Rowing Club Turns 100
Hobart’s Buckingham Rowing Club has celebrated its 100th anniversary.
AIRLIE WARD, PRESENTER: Not surprisingly for an island state with rivers running through its major population centres, rowing is a popular sport.
Tasmania punches above its weight at the national level.
At the last Olympics seven of the 48 member squad were from Tasmania.
Buckingham Rowing Club, near Hobart is about to celebrate its 100th anniversary and to make sure it’s around in another 100 its recent focus has been on junior development.
In the past five years Buckingham Rowing Club has increased its junior ranks from just three rowers to more than 50.
At the last state titles the club won 11. It’s come a long way since Trevor Taplin joined in the 1930s.
TREVOR TAPLIN, CLUB MEMBER: We only had half a dozen boats and I got the shock of my life when I went into the boat house here and saw about 15 plastic boats on the racks.
It amazed me.
AIRLIE WARD: Mr Taplin, who’s turning 90 in a few months time, was a coxswain in his early teens.
He’s the oldest known surviving member of the club and fondly recalls the early days.
TREVOR TAPLIN: The old club house was separated from the ladies club house by a grassy area where there was a lot of parking.
But of course there was a little bit of cohabitation between the clubs and there was some romances too.
AIRLIE WARD: And some scandals.
TREVOR TAPLIN: One of the principal coaches, his wife rowed with the ladies club and he also met another lady from a lady’s rowing club and they went to another state and lived happily ever after and his wife remained in Tasmania.
AIRLIE WARD: The club gets its name from the early division of the colony in the 19th century.
Its early emblem was the swastika.
TREVOR TAPLIN: When war was declared in 1939, of course they removed the swastika.
AIRLIE WARD: Originally the club house was further around Newtown Bay but after becoming landlocked it was forced to move.
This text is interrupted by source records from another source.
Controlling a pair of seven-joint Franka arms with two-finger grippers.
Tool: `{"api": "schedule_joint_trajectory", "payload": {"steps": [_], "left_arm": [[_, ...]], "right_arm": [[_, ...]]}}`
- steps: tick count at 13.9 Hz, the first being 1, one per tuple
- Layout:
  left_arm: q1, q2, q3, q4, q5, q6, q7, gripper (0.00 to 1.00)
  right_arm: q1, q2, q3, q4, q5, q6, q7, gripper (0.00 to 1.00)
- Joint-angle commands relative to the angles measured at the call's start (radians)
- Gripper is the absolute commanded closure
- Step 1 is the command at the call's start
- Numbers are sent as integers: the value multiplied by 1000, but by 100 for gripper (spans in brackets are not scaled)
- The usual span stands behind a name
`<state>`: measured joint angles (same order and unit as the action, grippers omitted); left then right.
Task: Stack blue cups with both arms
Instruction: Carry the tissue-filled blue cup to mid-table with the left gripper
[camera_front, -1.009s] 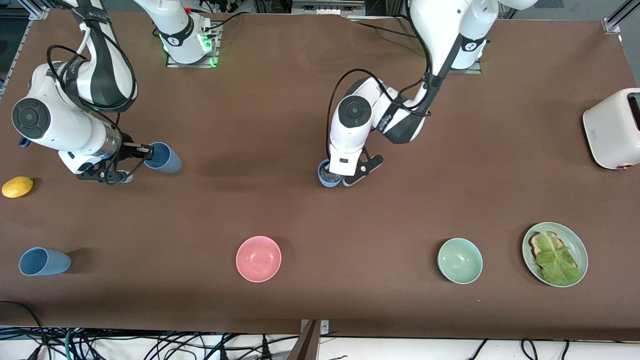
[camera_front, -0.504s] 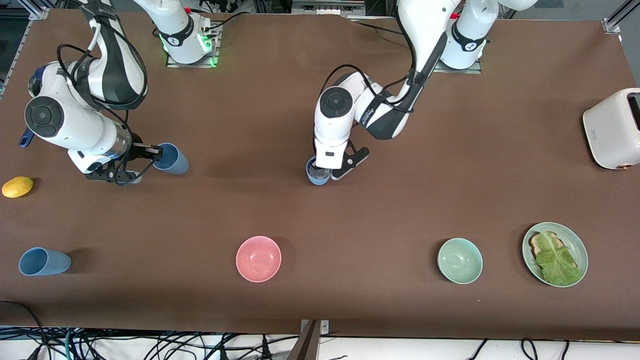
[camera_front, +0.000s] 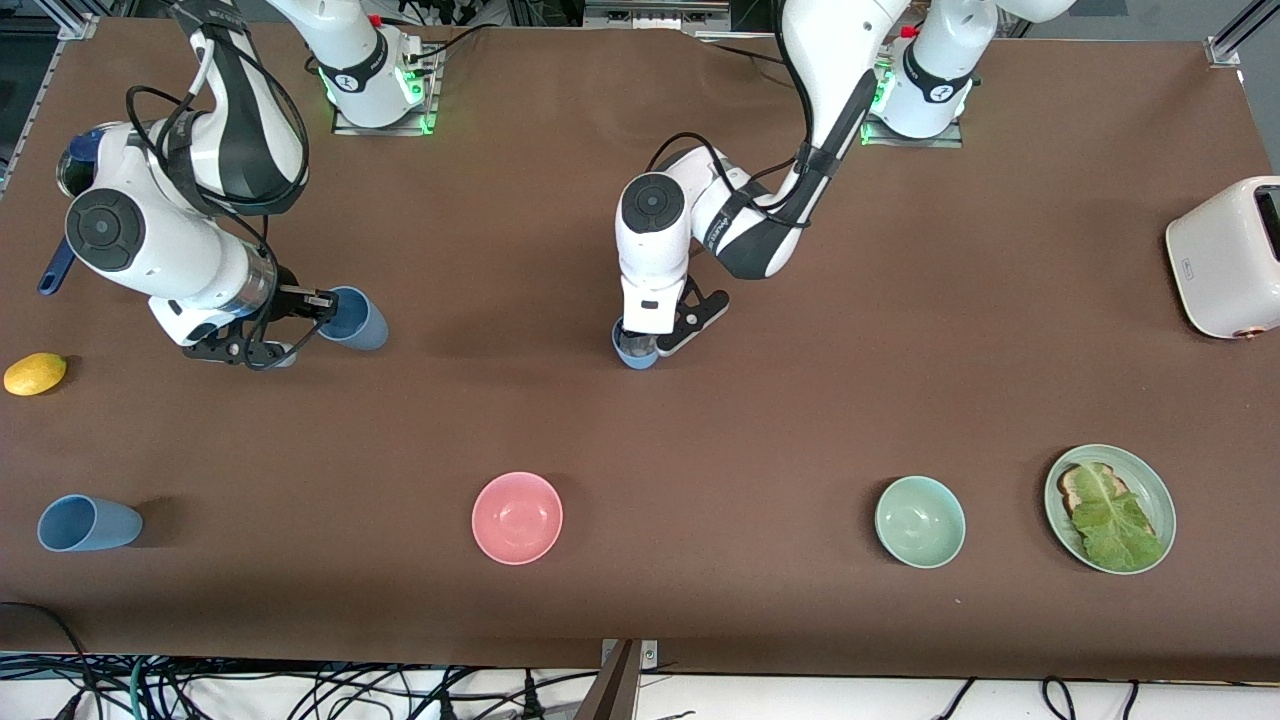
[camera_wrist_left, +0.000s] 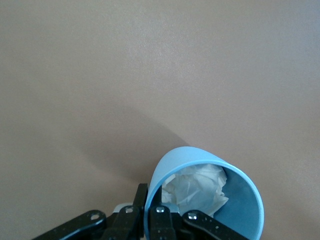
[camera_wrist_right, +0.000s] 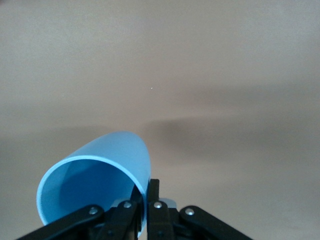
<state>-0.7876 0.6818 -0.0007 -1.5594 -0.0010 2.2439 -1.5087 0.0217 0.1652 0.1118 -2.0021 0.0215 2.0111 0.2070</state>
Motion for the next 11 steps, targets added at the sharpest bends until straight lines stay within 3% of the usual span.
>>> {"api": "schedule_joint_trajectory", "payload": {"steps": [1, 3, 5, 9, 11], "left_arm": [[-10, 32, 11, 33, 38, -3, -21, 87], [-12, 30, 11, 33, 65, -3, -22, 69], [-12, 28, 11, 33, 67, -3, -22, 31], [-12, 21, 13, 33, 69, -3, -19, 5], [-10, 12, 13, 33, 69, -3, -10, 2]], "right_arm": [[0, 4, 25, 25, 12, -23, 52, 100], [1, 4, 49, 55, 12, -50, 95, 100], [6, 10, 75, 109, 12, -109, 141, 100], [72, 10, 80, 160, 12, -135, 248, 100], [109, 10, 82, 172, 12, -141, 301, 100]]}}
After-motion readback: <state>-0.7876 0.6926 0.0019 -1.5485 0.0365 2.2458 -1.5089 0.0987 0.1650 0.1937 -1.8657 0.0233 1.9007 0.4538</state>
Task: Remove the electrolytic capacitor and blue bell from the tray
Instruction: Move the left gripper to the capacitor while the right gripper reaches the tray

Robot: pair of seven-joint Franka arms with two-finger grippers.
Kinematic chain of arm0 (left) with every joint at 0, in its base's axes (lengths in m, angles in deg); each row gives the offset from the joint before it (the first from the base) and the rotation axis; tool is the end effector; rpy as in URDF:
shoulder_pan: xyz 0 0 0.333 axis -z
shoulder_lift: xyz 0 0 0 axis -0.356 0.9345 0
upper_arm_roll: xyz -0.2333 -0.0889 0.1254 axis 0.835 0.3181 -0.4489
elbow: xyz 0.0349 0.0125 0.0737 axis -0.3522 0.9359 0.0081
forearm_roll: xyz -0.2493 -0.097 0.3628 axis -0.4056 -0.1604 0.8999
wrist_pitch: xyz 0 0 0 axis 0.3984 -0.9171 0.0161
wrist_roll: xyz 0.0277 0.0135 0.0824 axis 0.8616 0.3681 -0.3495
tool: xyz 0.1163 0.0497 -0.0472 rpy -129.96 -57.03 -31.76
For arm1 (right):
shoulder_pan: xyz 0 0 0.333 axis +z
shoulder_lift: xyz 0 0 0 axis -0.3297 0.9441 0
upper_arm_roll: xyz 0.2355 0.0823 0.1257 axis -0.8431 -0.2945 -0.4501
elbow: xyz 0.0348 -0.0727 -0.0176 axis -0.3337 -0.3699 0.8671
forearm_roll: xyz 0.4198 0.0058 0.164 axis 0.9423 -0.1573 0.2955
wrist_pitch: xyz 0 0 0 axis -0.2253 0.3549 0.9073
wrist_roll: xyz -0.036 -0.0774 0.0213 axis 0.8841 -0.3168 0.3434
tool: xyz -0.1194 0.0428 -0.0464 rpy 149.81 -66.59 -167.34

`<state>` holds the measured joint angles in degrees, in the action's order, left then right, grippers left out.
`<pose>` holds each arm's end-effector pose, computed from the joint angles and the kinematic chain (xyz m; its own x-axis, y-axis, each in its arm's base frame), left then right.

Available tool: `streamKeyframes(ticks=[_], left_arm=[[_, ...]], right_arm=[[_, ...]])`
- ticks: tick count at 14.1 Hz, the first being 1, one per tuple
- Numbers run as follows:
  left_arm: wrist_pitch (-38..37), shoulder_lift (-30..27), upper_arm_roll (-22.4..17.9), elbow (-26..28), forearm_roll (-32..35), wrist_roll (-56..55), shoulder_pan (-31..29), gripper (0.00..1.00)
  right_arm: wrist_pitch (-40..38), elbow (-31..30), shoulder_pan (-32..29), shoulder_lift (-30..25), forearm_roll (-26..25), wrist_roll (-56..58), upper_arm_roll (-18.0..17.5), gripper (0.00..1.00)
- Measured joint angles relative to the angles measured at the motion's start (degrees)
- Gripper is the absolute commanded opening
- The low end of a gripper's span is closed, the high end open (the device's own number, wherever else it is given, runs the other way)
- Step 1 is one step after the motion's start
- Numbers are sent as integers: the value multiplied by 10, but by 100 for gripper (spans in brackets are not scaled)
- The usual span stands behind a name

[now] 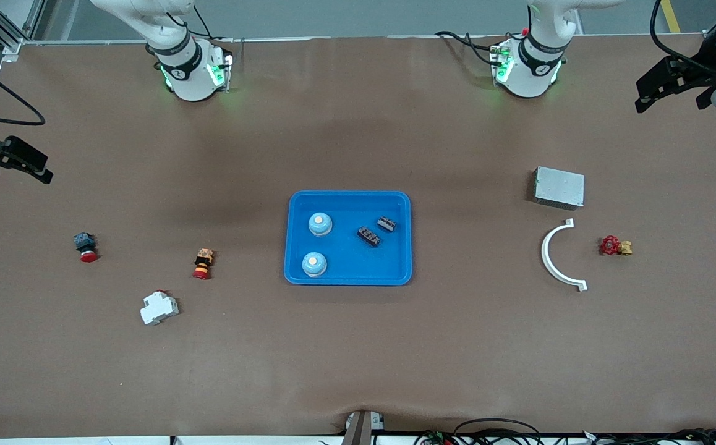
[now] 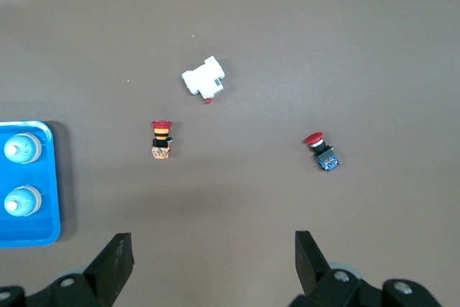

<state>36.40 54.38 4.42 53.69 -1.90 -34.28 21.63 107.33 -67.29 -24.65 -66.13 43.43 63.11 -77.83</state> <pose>0.5462 -0.0547 0.6251 0.9991 0.0253 -0.0329 0.0240 -0.9989 -0.0396 0.6121 -0.0387 0.5505 0.9950 -0.0595 0.0797 -0.0593 -0.9982 -0.0044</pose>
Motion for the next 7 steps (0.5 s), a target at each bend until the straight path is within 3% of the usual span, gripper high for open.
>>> streamKeyframes(ticks=[4,7], left_arm=[[0,9,0,-3,0,0,1,100],[1,56,4,-35,0,0,8,100]], right_arm=[[3,0,0,0,0,0,-1,100],[10,0,3,0,0,1,-1,100]])
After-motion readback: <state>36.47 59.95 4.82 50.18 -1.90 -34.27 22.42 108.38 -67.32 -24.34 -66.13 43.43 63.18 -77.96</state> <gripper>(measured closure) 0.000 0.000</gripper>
The current site on reclaimed land still angers 81 year old life member Wes Burton.
WES BURTON, CLUB MEMBER: Then they started to use Newtown Bay as a dump heap.
And they just dumped all the rubbish in Hobart into Newtown Bay, no walls no nothing, just dumped it.
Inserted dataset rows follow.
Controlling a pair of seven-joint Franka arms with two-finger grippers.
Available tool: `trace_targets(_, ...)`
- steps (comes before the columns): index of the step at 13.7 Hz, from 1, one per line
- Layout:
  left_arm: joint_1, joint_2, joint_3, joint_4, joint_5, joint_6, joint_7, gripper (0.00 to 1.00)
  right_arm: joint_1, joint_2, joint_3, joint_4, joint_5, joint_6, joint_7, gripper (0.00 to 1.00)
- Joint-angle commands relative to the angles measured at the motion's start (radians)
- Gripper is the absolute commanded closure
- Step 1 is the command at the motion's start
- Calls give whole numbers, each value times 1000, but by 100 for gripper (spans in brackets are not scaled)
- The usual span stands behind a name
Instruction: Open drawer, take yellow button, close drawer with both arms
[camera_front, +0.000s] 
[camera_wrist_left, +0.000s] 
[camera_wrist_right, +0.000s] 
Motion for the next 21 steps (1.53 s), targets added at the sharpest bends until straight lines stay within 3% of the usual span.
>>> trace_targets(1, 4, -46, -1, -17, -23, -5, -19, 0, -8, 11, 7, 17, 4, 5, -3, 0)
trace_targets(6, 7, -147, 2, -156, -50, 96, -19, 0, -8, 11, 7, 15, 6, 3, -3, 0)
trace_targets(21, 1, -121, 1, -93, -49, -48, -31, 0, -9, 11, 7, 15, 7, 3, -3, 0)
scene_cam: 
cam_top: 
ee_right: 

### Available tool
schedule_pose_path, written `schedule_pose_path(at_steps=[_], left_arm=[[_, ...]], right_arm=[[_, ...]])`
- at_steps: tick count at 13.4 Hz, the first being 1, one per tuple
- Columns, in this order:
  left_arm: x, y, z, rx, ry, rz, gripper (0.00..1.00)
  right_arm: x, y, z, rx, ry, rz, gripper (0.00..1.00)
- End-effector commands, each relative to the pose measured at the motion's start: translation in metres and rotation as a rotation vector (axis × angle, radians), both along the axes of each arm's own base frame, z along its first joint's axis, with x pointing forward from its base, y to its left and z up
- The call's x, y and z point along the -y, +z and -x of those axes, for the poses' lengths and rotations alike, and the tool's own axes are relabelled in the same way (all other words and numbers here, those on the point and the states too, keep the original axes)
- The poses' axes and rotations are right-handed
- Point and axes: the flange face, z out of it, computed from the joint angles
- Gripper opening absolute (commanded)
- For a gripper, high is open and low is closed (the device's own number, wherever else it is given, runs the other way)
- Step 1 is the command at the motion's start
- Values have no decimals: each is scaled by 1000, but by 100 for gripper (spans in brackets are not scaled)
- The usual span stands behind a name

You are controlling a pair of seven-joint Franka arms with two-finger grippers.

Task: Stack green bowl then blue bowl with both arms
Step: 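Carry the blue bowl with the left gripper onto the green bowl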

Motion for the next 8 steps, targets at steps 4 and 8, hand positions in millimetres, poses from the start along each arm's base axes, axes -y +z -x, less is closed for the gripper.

And of course the rubbish and silt, etcetera, it just filled the bay in.
AIRLIE WARD: Mr Burton started rowing because he didn’t like cricket.
When he first joined Buckingham there were only four members.
WES BURTON: The rest of them were at the war, so there were four of us.
They taught me how to row and when war finished and our members started coming back, well we started to row.
AIRLIE WARD: Mr Burton was responsible for Tasmania’s first plastic rowing boat.
WES BURTON: We became known as the tupperware club by other rowing clubs.
AIRLIE WARD: So Wes this is the first Bucks Tasmania’s first plastic boat?
WES BURTON: Tasmania, yes.
AIRLIE WARD: Despite some signs of wear and tear it’s still being put to good use.
Seen a bit of action over the years?
WES BURTON: It has indeed it’s been around a long while and it’s named the David Poulson named after the greatest rower, coach, that this club has ever produced.
AIRLIE WARD: You’ve got one named after you as well though.
WES BURTON: Oh yes but that’s only because it’s a good looking boat.
AIRLIE WARD: Of course!
At 73 years of age, David Rattray still officiates at regattas he is also a life member and can possibly thank the club for his very existence.
DAVID RATTRAY, CLUB MEMBER: My mother would come down with her brother and then she and my father met and mum took up rowing and dad was still continued on with his coxswaining and they got together in 1933, I think, just after the depression.
AIRLIE WARD: Mr Rattray says rowing develops a wonderful sense of teamwork.
DAVID RATTRAY: Particularly when you get into the bigger boats and the bigger the boat the bigger the team and the more reliant each one is on the other.
I mean if you have an eight all crew you have to have eight here for training, you can’t train with seven.
AIRLIE WARD: Despite a strong contingent in the early part of last century, women deserted the sport during the war years and didn’t return until the mid 1970s.
Women now make up almost half of Buckingham’s 100 members, most of them junior.
But despite an elite image internationally, club captain Gordon Stewart says here the sport the more egalitarian.
GORDON STEWART, CAPTAIN: Even though the major private schools are involved in rowing, I think in Australia it’s also very much associated with working class people.
So like in Tasmanian clubs you’ll find a lot of tradesmen and labourers and all walks of life involved in the sport in Tasmania and Australia. And I think it’s a bit of a misconception of rowing in Australia.
Mr Stewart says they’ve got rowers from 14 different schools in the club from both the private and public sectors.
After having built their personnel stocks the club is now focused on rebuilding their sinking club rooms
GORDON STEWART: Despite the clubs you know the most successful club in the state at the moment, the actual club rooms is in a very poor state and that’s largely because of the environmental neglect in the bay over the 100 years.
So that’s our next step is to try to do something with if club rooms itself.